Go to www.SmarTrip.com/sbftp/vplpat.login and allocate your benefits before the 21st of the previous month to either VRE Mobile, a VRE vendor or Commuter Direct. For a visual of how to allocate, visit our website at www.vre.org/service/vre-mobile and click on “How To” videos.
For further assistance please call WMATA SmartBenefits helpline at 202-962-1326 (option 3).
How do I get a reduced fare ticket on my mobile phone?
Please fill out this application: http://www.vre.org/communicate-with-vre/contact/vre-senior-citizens-reduce-fare-application and email it to email@example.com. (Make sure to include a headshot for your ID.) Once approved we will send you an ID, then you can enter the ID number into the app. Reduced fares will then be available for purchase under “Select Fare.”

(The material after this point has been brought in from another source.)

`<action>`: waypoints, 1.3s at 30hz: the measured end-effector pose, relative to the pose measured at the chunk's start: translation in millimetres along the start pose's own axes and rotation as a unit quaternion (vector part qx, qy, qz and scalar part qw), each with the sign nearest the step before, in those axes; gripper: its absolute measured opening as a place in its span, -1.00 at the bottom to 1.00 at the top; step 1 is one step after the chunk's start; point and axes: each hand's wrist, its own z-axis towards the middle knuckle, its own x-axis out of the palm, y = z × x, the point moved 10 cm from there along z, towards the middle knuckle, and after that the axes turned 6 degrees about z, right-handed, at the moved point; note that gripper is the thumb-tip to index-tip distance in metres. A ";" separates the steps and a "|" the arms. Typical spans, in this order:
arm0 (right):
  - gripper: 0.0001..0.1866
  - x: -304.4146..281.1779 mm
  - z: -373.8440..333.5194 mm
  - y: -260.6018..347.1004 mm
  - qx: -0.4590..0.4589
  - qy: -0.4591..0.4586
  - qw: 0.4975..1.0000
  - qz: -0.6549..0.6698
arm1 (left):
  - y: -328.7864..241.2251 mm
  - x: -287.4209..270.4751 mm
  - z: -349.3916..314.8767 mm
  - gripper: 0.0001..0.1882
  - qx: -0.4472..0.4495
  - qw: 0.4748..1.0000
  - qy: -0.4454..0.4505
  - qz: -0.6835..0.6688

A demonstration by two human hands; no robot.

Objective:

My credit card was charged but no ticket was issued from the ticket vending machine (TVM).
If your ticket does not print you usually will not be charged. Your bank will show a pending transaction but it will drop off in a few days. If it does not drop off after a couple of days, please contact us and we will research your claim and if applicable we will issue a refund back to the original credit card that you purchased your ticket with.
Can I get a refund for SmartBenefits that have been used?
We cannot refund SmartBenefits.
I didn’t use all of my benefits and now they are missing.
Any unused benefits will be sent back to the government at the end of the month.
I need to refund a ticket.
For a refund request, we need your original ticket(s), receipt of your purchase and your phone number.
My ticket was captured/eaten by the ticket machine.
When you contact us to make a report, please make sure you get the number of the ticket machine (located in the upper right hand corner of the machine) that captured your ticket. Once verified, we will mail you a replacement ticket.